Player 2 underwent surgery on the semitendinosus plasty of her right leg (dominant limb). There were almost no changes observed in the analysis of the posterior chain. The anterior chain showed an increase in the activation of the left quadriceps (the antagonist muscle of the injured leg) in all sessions, which suggested that this increase in activation was generated to protect the joint. During the sand sessions can be observed how there is a lower activation in the right quadriceps but a higher one in the right glute, compared to the same values on artificial turf.
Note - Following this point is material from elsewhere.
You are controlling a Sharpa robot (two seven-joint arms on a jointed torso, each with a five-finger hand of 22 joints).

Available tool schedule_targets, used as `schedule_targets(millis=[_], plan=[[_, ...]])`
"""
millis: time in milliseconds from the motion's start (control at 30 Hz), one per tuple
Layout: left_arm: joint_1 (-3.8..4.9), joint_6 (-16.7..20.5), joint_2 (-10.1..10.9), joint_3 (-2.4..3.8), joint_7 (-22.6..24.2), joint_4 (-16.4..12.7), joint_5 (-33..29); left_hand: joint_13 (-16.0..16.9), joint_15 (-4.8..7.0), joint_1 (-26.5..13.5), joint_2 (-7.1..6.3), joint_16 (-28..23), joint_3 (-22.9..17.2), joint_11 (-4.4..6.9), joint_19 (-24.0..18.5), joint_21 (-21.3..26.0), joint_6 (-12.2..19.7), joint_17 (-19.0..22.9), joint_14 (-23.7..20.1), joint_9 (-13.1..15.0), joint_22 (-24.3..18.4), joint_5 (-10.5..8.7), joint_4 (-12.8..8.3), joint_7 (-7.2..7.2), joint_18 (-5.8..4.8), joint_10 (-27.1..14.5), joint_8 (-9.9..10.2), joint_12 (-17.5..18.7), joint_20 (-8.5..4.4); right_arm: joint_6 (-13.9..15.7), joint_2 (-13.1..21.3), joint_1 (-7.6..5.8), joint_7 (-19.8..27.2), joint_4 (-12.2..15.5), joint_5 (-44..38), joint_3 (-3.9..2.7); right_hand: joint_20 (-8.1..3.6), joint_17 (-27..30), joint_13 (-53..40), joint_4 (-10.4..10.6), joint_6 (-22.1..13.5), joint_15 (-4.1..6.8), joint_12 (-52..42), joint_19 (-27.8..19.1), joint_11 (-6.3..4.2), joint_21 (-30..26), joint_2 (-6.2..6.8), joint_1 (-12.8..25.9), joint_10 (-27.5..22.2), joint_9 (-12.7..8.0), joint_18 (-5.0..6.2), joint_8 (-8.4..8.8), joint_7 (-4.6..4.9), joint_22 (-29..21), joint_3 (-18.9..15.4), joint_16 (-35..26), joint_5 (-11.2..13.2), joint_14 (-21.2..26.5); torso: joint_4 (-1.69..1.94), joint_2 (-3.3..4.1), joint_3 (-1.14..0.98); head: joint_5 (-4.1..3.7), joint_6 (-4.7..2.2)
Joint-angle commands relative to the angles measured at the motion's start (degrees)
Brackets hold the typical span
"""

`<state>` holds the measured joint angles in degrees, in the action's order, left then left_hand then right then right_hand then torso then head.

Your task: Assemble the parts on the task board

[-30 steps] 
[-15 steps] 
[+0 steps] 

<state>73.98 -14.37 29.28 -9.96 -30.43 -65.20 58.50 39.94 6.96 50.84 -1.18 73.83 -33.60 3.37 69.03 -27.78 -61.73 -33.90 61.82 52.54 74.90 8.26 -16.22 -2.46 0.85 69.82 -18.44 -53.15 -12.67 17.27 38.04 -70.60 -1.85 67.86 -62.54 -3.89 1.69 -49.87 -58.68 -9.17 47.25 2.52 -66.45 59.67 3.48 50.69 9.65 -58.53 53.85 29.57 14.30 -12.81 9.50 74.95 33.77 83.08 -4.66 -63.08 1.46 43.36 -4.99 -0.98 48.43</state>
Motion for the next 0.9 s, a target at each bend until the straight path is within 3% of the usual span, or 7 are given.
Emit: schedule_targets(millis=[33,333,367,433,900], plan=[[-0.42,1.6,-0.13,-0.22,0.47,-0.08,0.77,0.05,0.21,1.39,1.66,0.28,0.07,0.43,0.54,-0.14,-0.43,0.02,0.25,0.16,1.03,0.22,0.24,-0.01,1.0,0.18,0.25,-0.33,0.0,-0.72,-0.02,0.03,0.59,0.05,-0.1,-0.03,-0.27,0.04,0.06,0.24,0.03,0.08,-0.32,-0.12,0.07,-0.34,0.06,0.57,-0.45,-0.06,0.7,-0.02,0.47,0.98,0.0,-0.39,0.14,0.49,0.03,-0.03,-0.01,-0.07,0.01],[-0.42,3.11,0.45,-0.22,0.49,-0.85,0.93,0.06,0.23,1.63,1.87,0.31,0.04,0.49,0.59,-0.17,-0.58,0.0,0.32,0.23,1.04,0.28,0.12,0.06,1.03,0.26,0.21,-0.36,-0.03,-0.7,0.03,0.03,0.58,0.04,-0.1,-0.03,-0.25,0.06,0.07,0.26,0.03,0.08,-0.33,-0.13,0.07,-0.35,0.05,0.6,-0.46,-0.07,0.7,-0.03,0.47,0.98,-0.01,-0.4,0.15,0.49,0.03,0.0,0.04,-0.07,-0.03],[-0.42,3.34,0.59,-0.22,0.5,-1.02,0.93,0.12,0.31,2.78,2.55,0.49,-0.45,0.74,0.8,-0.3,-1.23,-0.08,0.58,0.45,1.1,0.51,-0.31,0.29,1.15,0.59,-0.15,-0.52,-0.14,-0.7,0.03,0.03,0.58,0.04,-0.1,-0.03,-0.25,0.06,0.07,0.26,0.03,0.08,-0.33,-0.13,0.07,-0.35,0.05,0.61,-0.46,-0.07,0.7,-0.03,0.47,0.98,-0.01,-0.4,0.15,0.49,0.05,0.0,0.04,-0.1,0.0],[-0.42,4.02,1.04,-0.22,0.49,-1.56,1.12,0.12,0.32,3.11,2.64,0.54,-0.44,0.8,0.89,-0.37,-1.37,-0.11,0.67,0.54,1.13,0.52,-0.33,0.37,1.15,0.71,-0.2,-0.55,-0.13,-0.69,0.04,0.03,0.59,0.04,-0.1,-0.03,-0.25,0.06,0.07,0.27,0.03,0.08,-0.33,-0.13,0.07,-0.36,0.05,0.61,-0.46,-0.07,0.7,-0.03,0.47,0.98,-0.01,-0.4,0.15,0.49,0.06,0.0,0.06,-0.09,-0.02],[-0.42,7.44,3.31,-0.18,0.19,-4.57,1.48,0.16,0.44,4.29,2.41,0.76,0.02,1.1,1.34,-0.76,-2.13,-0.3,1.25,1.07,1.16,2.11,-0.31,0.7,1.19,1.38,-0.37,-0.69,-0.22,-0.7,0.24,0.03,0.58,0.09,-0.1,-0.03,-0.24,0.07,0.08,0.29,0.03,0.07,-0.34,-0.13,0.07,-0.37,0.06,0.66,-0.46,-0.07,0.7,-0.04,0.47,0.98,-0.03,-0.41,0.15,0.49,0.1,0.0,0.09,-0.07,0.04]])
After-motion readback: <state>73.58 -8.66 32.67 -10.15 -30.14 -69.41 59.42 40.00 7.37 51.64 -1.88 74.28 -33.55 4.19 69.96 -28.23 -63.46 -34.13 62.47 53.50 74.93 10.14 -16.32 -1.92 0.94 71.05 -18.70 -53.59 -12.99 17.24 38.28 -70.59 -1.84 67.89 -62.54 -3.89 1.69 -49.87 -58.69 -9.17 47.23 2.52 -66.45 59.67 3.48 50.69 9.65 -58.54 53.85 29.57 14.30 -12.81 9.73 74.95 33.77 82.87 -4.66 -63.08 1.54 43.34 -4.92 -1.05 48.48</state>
This fact can be due to a change in the running technique in the two types of ground.

In agreement with previous studies, when exercising on sand, the EMG of the lower extremity has shown a greater activation of the stabilizing muscles located around the ankle, knee, and gluteus than the activation of the same group of muscles on artificial turf.4 In the linear work and in the change of direction can be seen how the muscle activation is very similar on the two surfaces. Also, the greatest differences in terms of muscle activation between artificial turf and sand workouts were found in glutei.

Conclusions

Herein, we analyzed the EMG data collected during the rehabilitation of two women's soccer players injured in one of their ACL. In the case of the player 1 (patellar tendon) in all six rehabilitation sessions, whether on artificial turf or on sand, the muscle group most activated was the antagonist of the injured leg's muscle. On the other hand, in the case of player 2 (semitendinous plasty) the muscle activation of the anterior chain was increased in the antagonist of the non-operated leg. We would need to look at more cases in order to determine if there is a common pattern in the activation of the antagonist muscles of an injured leg.